Tempers flared at the Columbus Municipal School District board meeting Friday when board member Jason Spears argued the CMSD administration was not being transparent in regard to budget concerns.
The board planned to hold discussions of the Fiscal Year 2016-17 budget prior to voting whether to approve it on Aug. 8, but the majority of the discussion centered on expenditures listed in the preliminary report of the 2015-16 budget, specifically on cuts the district made to increase its carryover balance next year. Spears wanted to know why the report didn’t have a breakdown of all the areas where cuts had been made.
The district previously planned a budget increase of about $1.4 million, to be funded by increased taxes. Later, the district reduced the plan to a $1 million budget hike, promising to dip into reserve funds so that there would be no need for a tax increase.
Spears said he still was clear on where cuts had been made.
“My complaint is that we have been told there were cuts made, but they can’t give us specific areas and numbers associated with those cuts,” Spears told The Dispatch after Friday’s meeting. “There hasn’t been anything substantiated, and that’s my issue.”
During Friday’s meeting, Spears brought up several examples in the preliminary report of overspending in certain categories of the operations budget, including a $120,500 overspend in athletics and an extra $51,000 in repairs and maintenance. In a time when the district is requesting more money, Spears argued, the board should have access to a budget with a breakdown of exactly what money is being spent and what it is being spent on.
“(We just) continue to live in a parallel universe of ‘Well, we need to spend and spend and spend’ and then go back and ask for higher taxes. We’re overspending … a lot more than we should be overspending in different categories, and there’s no rhyme or reason for it,” Spears said.

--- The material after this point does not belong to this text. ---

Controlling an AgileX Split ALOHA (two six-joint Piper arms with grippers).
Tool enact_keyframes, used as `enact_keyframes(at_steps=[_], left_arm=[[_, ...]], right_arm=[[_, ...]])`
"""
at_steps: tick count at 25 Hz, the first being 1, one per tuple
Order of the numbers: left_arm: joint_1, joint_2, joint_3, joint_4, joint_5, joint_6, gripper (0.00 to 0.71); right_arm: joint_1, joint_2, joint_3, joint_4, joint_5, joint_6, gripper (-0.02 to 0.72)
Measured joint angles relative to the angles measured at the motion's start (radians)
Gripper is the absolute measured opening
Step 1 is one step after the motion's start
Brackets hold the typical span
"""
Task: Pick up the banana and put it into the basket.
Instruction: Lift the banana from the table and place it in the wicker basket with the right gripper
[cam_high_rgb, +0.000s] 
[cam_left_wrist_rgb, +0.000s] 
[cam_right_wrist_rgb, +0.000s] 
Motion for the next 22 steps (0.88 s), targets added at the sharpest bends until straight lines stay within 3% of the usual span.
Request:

CMSD Superintendent Philip Hickman responded that the “overspending” Spears was referring to was taken from areas where there was surplus within the operations budget, but the district did not overspend in the overall operations budget. It is not the operations budget that is causing the district’s money problems, Hickman argued, but its debt service on recent construction projects. None of the funds allocated for the operations budget can be used to pay off the district’s debt.
“I understand it looks good to go item by item, and pick it out without context when we don’t even know the context,” Hickman said. “Right now, we’re having this discussion as if something’s wrong with the actual budget. We paid all our bills, we provided services for kids, academics have gone up in every area … graduation rate’s gone up, everything, and we’re not asking for more money (from the taxpayers).”
Hickman also said the board would have to wait until the district released its final budget report for the 2016-17 school year to see a breakdown of expenditures.
The argument continued for about 90 minutes.
The board also discussed the possibility of creating a committee specifically to oversee the budget. Hickman is still in the process of determining how many members the committee will have, but said he hopes to include members of the community, people with business and financial background and two school board members. The committee’s meetings will be open to the public.
The board also voted not to release two teachers from their employment contracts, leaving the district with seven teaching vacancies. The board earlier in July released 10 teachers from their contracts for 2016-17, including eight who were not claiming hardships.
Hickman confirmed the district is interviewing teachers to fill its remaining vacancies.
Board President Angela Verdell said after the meeting the board wants to make sure the district hires qualified teachers. It is bad to start out the school year with substitute teachers in classrooms, Verdell said, but it is worse to hire teachers who are not certified.